* **Exercise objective**:
For this exercise, output exactly and only the lines running from the one with "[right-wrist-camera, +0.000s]" through the final line of the data below, without pictures.

* **Available data**:
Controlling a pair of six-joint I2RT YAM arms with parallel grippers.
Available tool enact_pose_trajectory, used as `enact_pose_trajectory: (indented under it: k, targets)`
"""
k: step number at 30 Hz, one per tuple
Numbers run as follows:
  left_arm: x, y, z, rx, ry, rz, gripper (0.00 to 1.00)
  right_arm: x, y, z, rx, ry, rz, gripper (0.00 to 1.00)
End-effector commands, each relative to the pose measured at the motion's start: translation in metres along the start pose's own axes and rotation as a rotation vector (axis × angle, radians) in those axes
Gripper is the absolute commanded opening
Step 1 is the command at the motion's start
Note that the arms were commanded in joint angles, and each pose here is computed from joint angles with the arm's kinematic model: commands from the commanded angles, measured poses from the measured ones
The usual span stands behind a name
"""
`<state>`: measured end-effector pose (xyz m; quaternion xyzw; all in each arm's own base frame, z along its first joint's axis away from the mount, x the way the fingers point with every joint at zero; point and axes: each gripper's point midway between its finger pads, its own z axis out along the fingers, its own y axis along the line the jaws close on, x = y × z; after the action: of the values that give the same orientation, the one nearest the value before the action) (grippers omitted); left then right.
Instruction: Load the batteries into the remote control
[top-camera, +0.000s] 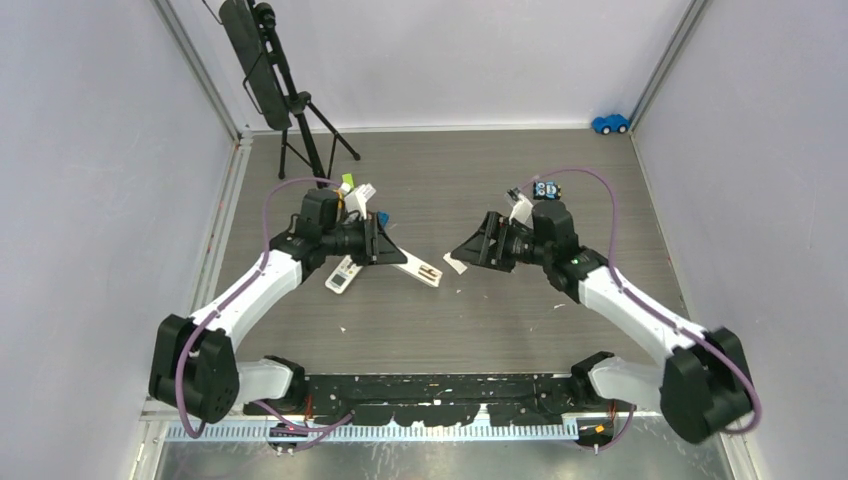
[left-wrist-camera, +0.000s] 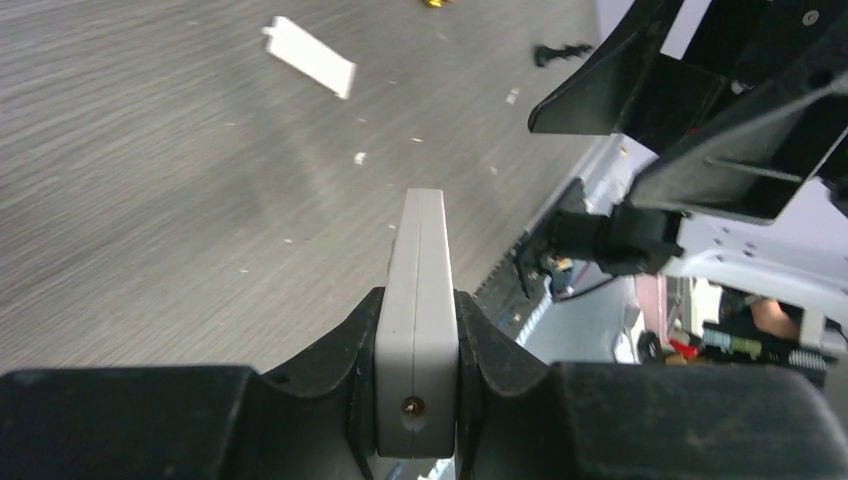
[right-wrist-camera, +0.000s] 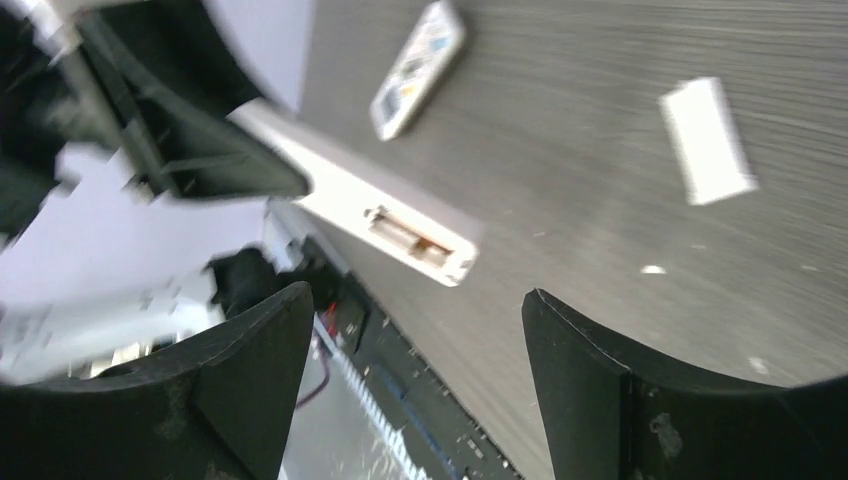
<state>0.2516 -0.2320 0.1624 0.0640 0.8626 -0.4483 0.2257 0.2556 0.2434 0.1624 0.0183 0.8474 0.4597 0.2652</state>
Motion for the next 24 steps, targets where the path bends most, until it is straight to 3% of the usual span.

* **Result of this exercise**:
[right-wrist-camera, +0.000s] 
<state>0.2516 -0.2320 0.1624 0.0640 0.8626 -0.4483 0.2257 0.2556 0.2434 0.1624 0.0183 0.8474 0.4597 0.2652</state>
Motion for the next 24 steps, targets where the path bends most, until it is straight to 3% of the usual span.

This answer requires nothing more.